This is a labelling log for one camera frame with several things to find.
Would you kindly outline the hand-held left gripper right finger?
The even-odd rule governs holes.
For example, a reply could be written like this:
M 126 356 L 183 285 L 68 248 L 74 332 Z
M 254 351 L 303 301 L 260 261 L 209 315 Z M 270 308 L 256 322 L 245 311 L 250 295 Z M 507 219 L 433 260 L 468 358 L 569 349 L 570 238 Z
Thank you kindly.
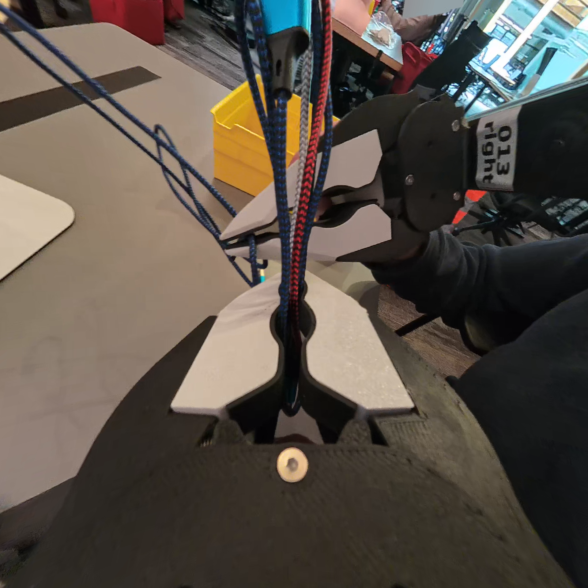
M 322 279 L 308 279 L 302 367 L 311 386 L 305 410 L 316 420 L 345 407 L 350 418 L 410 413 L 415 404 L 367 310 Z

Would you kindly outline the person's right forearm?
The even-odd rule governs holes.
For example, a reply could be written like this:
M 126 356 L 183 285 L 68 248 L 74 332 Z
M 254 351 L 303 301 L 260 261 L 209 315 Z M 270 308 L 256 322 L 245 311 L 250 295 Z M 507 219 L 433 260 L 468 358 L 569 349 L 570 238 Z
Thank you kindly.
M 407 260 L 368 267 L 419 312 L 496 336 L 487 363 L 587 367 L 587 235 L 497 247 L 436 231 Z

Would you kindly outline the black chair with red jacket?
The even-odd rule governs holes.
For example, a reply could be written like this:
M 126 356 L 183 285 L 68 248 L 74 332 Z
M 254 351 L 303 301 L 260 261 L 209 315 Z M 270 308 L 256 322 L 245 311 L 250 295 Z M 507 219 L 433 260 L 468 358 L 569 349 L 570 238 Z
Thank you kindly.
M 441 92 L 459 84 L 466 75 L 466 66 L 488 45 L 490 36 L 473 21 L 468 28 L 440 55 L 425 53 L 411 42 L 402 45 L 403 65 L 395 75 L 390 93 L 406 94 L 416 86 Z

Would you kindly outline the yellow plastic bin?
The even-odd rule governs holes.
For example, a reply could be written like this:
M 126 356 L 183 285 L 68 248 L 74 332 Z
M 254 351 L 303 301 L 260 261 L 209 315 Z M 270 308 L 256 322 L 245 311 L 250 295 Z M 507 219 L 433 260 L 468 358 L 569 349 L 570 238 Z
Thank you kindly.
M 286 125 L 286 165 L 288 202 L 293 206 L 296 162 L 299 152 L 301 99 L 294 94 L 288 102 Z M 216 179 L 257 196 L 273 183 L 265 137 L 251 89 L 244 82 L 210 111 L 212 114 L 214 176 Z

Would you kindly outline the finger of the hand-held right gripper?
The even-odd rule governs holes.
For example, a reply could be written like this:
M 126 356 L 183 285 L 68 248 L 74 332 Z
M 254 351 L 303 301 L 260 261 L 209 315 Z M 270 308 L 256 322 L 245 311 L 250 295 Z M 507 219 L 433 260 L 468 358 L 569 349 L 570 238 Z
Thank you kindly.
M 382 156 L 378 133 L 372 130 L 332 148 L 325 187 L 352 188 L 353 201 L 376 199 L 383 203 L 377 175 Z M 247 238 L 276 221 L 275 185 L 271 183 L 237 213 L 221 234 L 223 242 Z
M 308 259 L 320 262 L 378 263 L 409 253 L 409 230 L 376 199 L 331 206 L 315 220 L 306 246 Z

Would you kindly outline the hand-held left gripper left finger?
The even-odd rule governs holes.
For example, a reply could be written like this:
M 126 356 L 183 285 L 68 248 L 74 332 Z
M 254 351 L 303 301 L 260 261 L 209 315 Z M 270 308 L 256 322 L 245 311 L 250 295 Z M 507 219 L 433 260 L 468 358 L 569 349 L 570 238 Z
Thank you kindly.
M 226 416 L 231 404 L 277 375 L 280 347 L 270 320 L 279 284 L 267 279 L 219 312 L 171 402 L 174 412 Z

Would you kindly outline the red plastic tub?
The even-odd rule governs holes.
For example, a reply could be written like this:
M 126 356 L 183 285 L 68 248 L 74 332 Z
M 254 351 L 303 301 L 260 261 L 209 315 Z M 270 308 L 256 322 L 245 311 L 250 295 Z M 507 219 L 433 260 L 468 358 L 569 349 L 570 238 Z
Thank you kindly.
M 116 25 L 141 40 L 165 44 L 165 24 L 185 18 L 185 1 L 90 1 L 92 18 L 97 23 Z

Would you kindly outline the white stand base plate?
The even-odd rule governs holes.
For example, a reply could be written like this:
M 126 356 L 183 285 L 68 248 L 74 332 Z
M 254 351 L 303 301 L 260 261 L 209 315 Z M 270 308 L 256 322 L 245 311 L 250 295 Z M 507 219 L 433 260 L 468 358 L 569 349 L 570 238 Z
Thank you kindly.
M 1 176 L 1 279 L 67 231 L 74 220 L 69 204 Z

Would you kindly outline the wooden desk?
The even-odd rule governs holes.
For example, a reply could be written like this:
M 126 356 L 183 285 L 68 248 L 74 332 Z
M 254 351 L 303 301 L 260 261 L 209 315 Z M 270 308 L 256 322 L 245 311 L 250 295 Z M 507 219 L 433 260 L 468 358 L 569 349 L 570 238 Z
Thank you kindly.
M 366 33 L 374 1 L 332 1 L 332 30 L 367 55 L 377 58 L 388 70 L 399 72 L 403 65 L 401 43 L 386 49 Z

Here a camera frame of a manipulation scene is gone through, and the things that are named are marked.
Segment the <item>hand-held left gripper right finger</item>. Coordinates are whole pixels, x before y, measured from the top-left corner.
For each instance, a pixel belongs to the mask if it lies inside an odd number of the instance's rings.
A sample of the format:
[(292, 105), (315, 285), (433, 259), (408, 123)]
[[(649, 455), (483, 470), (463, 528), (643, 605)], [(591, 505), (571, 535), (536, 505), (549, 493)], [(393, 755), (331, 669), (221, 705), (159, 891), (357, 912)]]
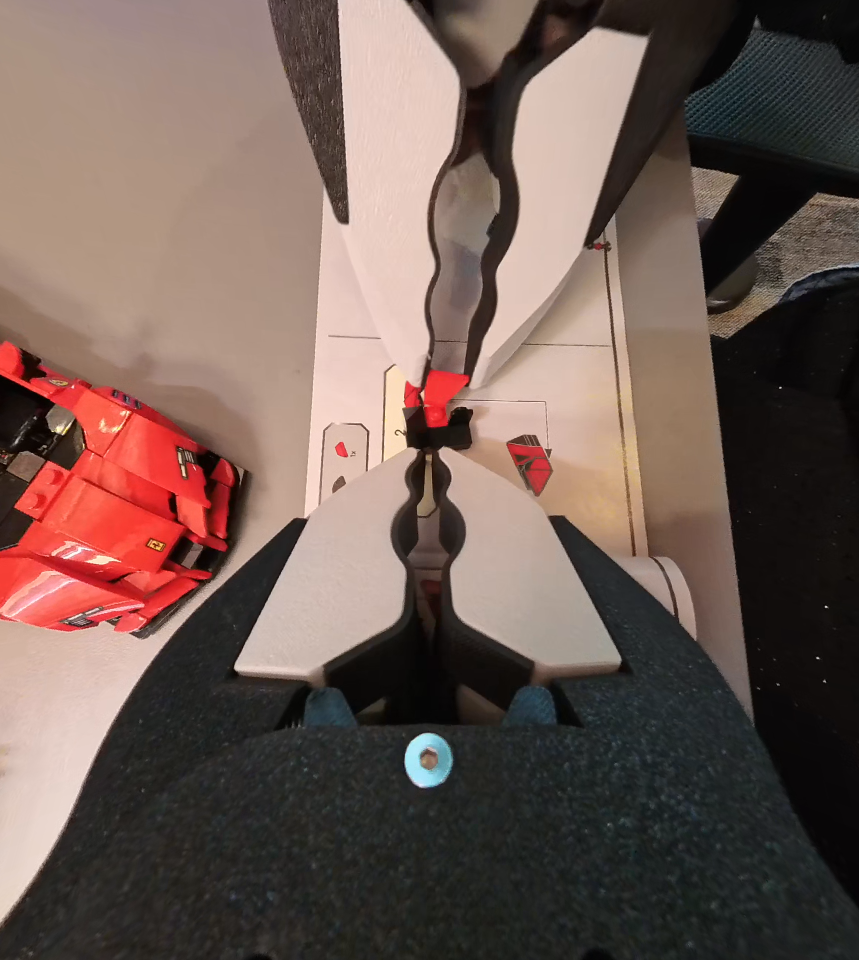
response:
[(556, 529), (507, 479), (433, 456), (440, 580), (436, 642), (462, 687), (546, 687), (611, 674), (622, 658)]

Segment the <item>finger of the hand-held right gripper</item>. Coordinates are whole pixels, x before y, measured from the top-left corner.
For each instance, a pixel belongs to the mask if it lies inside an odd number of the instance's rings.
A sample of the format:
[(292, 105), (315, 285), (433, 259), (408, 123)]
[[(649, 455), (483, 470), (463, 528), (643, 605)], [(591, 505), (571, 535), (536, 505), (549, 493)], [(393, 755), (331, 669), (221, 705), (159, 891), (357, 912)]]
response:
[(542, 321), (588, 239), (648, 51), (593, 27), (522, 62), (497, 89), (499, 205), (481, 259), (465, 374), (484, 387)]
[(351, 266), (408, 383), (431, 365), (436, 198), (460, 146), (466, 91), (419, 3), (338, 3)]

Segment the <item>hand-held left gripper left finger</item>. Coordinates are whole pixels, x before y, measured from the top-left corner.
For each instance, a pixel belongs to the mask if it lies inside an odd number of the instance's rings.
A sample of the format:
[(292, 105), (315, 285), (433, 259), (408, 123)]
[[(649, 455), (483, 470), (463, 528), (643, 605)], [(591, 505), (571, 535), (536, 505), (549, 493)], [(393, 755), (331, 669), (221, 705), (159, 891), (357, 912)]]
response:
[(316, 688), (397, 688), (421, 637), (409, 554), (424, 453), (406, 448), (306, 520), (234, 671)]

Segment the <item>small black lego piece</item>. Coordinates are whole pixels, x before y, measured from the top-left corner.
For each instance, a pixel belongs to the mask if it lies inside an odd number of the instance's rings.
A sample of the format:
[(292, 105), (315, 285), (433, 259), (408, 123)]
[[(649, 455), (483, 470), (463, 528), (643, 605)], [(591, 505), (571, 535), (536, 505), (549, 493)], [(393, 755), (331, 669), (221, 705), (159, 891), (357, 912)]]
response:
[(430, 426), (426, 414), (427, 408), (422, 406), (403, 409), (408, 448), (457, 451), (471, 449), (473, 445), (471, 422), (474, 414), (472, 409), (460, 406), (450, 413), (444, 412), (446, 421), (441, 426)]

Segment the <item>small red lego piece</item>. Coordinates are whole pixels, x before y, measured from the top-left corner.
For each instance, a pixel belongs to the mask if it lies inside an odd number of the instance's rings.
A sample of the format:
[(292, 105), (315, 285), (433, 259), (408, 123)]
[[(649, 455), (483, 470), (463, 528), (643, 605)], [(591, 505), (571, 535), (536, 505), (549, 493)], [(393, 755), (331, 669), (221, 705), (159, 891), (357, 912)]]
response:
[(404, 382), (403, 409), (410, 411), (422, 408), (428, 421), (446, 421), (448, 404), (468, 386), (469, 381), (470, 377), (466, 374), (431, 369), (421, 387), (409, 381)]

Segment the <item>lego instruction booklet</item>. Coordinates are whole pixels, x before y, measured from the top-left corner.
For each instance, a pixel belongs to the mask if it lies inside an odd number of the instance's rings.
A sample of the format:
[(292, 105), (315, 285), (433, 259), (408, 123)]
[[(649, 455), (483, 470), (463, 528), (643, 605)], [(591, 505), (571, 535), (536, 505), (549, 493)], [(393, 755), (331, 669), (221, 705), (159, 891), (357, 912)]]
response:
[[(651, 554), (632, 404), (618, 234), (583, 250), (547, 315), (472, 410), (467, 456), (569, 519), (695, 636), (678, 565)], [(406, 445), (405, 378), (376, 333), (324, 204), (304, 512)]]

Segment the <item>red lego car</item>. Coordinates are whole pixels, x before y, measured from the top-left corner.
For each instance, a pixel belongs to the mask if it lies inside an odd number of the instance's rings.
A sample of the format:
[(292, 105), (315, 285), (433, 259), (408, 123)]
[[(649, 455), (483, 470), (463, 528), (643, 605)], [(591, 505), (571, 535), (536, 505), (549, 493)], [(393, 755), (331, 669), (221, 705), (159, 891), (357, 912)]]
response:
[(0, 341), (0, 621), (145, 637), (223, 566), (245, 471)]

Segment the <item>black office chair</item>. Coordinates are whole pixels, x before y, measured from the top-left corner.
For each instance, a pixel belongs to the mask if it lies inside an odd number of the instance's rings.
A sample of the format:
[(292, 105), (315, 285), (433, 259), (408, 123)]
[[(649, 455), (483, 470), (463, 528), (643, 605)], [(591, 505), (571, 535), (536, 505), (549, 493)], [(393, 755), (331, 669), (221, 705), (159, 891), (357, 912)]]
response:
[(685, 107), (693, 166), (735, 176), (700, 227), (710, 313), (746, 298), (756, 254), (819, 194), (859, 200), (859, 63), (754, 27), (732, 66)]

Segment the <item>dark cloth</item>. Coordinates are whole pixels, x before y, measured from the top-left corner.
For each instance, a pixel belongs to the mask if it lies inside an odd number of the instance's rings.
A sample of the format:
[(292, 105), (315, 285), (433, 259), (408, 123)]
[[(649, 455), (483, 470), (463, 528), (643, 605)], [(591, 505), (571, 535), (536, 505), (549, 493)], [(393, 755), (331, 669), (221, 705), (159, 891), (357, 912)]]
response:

+ + + + +

* Task *
For every line above that holds the word "things", report the whole line.

* Answer space *
This is a labelling log for one camera frame with several things to find.
Here a camera frame of a manipulation scene is gone through, and the things that are named are marked.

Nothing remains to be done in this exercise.